Wie tiger schon schrieb - mit einer Ausnahme: Leitsätze des BVerfG haben durchaus Bindungswirkung über den Einzelfall hinaus. Desderwegen haben die wenigstens BVerfG Entscheidungen Leitsätze.
Nein, Kölsch, auch das ist unzutreffend: "Leitsätze" werden - auch z.B. beim BGH - den Fassungen zur Veröffentlichung vorgehängt, , danach folgt das eigentliche Urteil.
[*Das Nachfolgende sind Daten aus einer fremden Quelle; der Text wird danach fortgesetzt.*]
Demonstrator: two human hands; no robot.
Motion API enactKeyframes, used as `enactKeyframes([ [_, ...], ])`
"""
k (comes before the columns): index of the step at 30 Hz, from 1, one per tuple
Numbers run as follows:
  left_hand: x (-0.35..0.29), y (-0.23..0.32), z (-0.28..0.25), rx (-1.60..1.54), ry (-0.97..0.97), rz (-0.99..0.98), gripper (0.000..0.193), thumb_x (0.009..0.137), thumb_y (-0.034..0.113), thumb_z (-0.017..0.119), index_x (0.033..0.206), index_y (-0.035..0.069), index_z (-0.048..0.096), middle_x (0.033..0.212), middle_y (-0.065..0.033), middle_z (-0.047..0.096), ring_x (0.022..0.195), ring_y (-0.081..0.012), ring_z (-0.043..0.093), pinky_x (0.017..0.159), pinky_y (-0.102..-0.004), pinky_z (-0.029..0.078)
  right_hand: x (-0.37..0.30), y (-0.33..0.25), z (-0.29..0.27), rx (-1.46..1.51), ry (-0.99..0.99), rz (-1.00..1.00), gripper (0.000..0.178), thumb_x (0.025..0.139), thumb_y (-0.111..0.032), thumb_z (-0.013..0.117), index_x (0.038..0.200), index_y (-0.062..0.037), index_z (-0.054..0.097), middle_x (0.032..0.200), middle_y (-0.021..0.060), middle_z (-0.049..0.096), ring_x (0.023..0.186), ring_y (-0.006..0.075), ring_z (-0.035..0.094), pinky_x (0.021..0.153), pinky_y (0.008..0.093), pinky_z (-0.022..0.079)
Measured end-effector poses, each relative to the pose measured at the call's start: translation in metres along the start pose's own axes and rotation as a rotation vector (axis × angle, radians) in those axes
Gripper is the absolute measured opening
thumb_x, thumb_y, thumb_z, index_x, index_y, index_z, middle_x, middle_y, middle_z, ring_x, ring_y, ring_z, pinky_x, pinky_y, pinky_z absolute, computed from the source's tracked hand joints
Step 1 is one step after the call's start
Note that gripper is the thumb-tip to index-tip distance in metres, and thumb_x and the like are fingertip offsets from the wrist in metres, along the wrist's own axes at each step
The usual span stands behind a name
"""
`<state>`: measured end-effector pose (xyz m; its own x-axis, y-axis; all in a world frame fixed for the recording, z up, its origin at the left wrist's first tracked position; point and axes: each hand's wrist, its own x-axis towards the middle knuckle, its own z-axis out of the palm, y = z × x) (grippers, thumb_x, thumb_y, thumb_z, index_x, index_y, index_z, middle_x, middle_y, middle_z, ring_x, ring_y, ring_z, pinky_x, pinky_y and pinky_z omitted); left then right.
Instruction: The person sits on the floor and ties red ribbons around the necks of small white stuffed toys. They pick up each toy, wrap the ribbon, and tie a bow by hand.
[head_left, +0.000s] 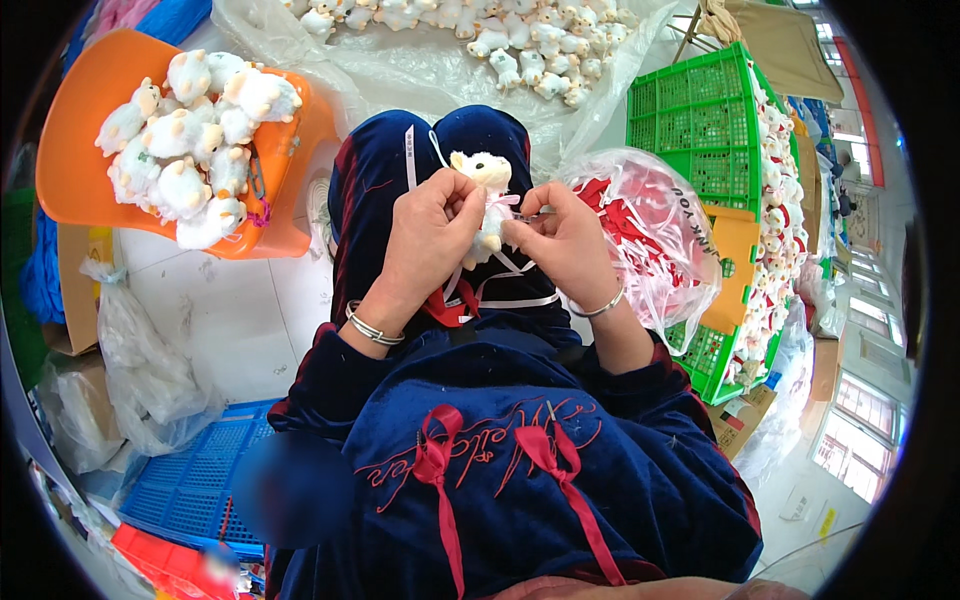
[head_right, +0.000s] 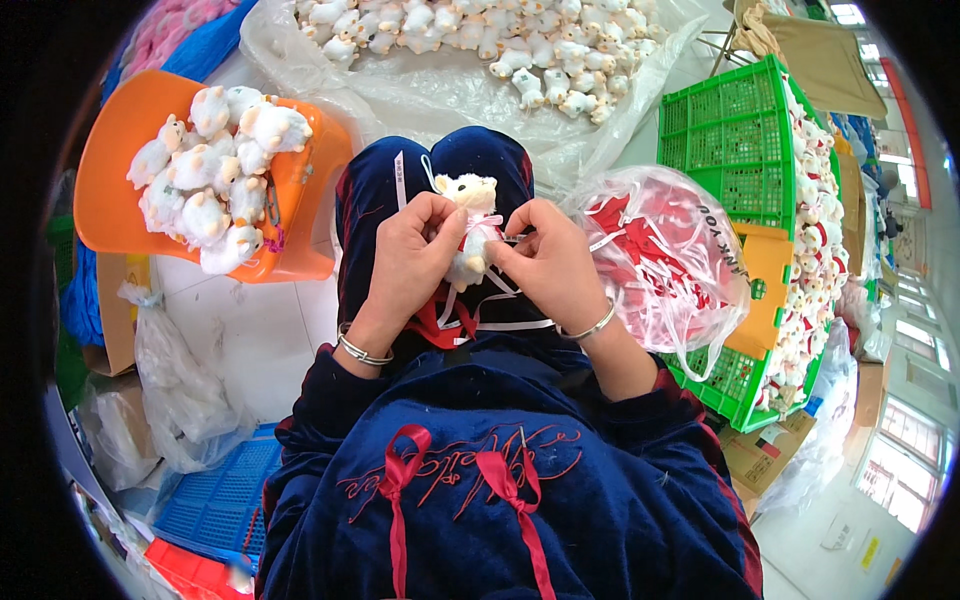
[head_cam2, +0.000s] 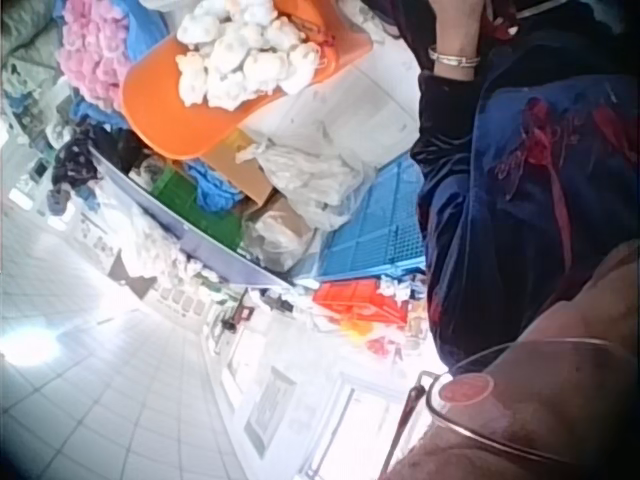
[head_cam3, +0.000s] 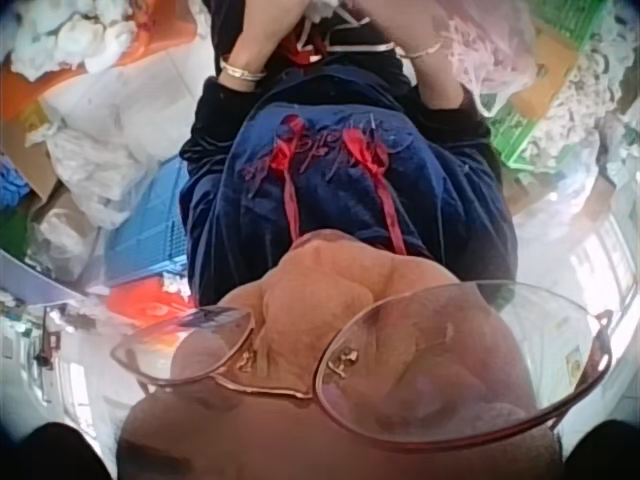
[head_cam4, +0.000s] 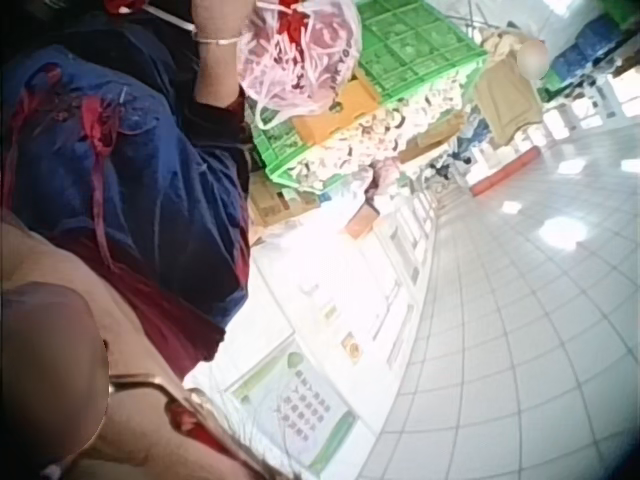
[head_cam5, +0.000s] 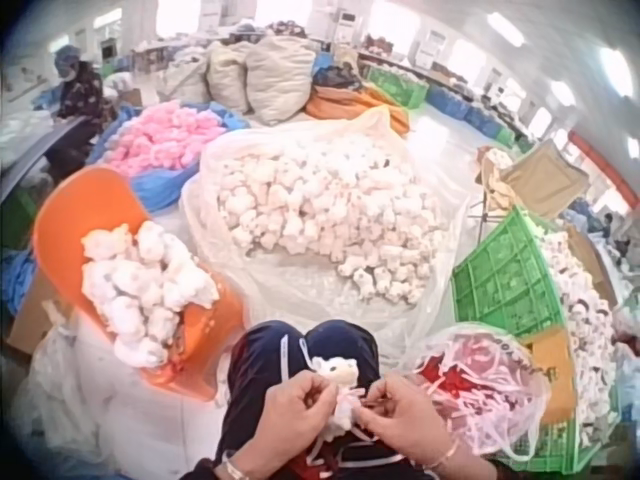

Mir sind keine Entscheidungen aus Karlsruhe erinnerlich (zumindest, wenn sie "neue" Gedanken enthalten), bei denen keine "Leitsätze" mit veröffentlicht wurden. Aber, wie gesagt, das ist dann nur das "Extrem-Kondensat" der Entscheidung, damit die REchtsanwender sofort wissen können, wohin der Hase läuft.

Die eigentliche "Entscheidungsformel", also z.B.
§ xxx des Gesetzes YYY ist ungültig, da es gegen bestimmte Normen der Verfassung verstößt
erlangt in de Tat Gesetzeskraft. Aber, da hast Du recht, dies geschieht ausschließlich bei BVerfG-Entscheidungen!

Re: Wechselmodell, KDU, Regelbedarf

Verfasst: Do 10. Aug 2017, 10:59
von marsupilami
Der Schrieb von kc kann - nach meiner Auffassung - so raus.